Dilimden sana dökülen kelimeler “Uğurlar olsun.” Değil “Ömrüme hoş geldin.” Olsun istiyorum. Bunu mümkün kılacak da ben değilim sensin be sevgili!

***

Ben sana git demem, diyemem, dilim varmaz o kelimeyi sana söylemeye. Ama şayet gitmek isterse yüreğin tutmam, asla engel olmam da… Ardından sana kapılarımı kapatmamı bekleme, şayet fikrinde gitmek varsa, zikrine düşürdüysen eğer, o kapıları kendi yüzüne sen kapatacaksın. Git demem, ama kal da demem. Yola çıkmaksa niyetin, benden gitmekse fikrin, sana açtığım yüreğimin kapılarını ben kapatamam. Dedim ya sevgili benden gitmek istersen eğer o kapıları kendi ellerinle kendi yüzüne sen kapatacaksın. Ben değil…

***

Yarım yamalak sevdin sen beni, ben tamamlamaya çalıştıkça sen eksilttin her gün beni. Ben yetişmeye çalıştıkça sen azalttın beni. Yetemedim, yetişemedim, tükendim be sevgili. Ne sana ne de bitip tükenmek bilmeyen ardına bir zırh gibi saklandığın bahanelerine, yetemedim, yetişemedim e sonunda ben de tükendim be sevgili…”

Karalanmış sayfalar arasından okuduğu her kelime, her cümle kordan bir ateş olup yüreğine düştü.
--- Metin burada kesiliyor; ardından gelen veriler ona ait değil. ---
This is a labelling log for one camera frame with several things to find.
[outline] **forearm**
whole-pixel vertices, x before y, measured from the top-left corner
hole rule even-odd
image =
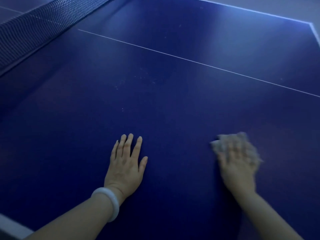
[[[26,239],[94,240],[112,213],[113,206],[110,199],[104,194],[97,193]]]
[[[258,194],[235,196],[235,198],[263,240],[302,239]]]

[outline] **left hand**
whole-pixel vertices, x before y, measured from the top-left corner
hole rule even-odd
[[[120,143],[116,141],[110,157],[110,165],[104,180],[104,187],[112,190],[116,195],[119,205],[132,195],[141,184],[148,157],[142,158],[138,165],[142,137],[131,152],[131,143],[134,135],[122,135]]]

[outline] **table tennis table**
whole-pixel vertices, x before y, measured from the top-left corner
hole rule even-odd
[[[51,0],[0,0],[4,21]],[[320,47],[308,22],[203,0],[112,0],[0,78],[0,213],[37,230],[103,185],[122,134],[148,156],[98,239],[237,239],[209,142],[244,131],[257,191],[320,236]]]

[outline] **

Fısıltı halinde dilinden dökülenler yaktı geçirdi ruhunu. Alevlerdeydi kız, bu okudukları seven bir yüreğe çektirdiği acının, çaresizliğin sadece kısa bir özetiydi. Peki ya bu okumaya bile dayanamadığı satırları yazan, yaşayan yürek, o hangi limana sığınıp nereye atmıştı can havliyle kendini. Yoktu ortalarda, bulamıyordu onu.

“Üç gün önce eve geldi.” Dedi Hatice Hanım kapıda dimdik dururken, kızın çalışma masasındaki halini ördüğü an daha fazla dayanamamıştı. Birce omuzlarını dikleştirip gözlerindeki yaşı elinin tersi ile silerek burnunu çekti. Yavaşça ayağa kalktı. Hatice Hanımın yüzüne bakacak cesareti yoktu. Sadece “Ben özür dilerim, bir an, kendime engel olamadım.” Dedi izinsizce masadaki defteri okuduğu için yakalanmanın vermiş olduğu suçlulukla. Hatice Hanım oğlunun yatağına oturdu. Kıza da gelip oturması için eliyle işaret etti. Birce bu sözsüz emre itaat etti. Üzerinde derin bir suçluluk ile gözlerini karşı duvara sabitledi. Hatice Hanım kızın bu hallerine içten içe güldü. O da ona ayak uydurarak gözlerini boş duvara sabitledi. Ellerini oğlunun yatağına yaslayarak sıkı sıkıya tuttu.

“Üç gün önce bir gece yarısı eve geldi. Saçı başı dağılmış bir haldeydi. Ben onu uzun süredir öylesine dağılmış görmemiştim. Ne olduğunu anlamak için odasına girdiğimde o defterde hırsla bir şeyler karalıyordu. Zor durdurdum onu, gözleri kan çanağı gibiydi. Dilinden dökülen tek bir cümlesi vardı. Ben onun için kocaman bir hiçim, sadece bu cümleyi sayıklar gibi fısıldıyordu. O gece sabaha kadar başında bekledim. Sabah olduğunda bir çanta hazırladı. Ne olur annem, hiçbir şey sorma bir karar vermem lazım. Döndüğümde tüm hayatımı etkileyecek bir karar ile döneceğim, dedi.” Birce bu sözler ile bir an nefesinin kesildiğini hissetti. Aniden kadına dönüp korku ve dehşet ile ona baktı.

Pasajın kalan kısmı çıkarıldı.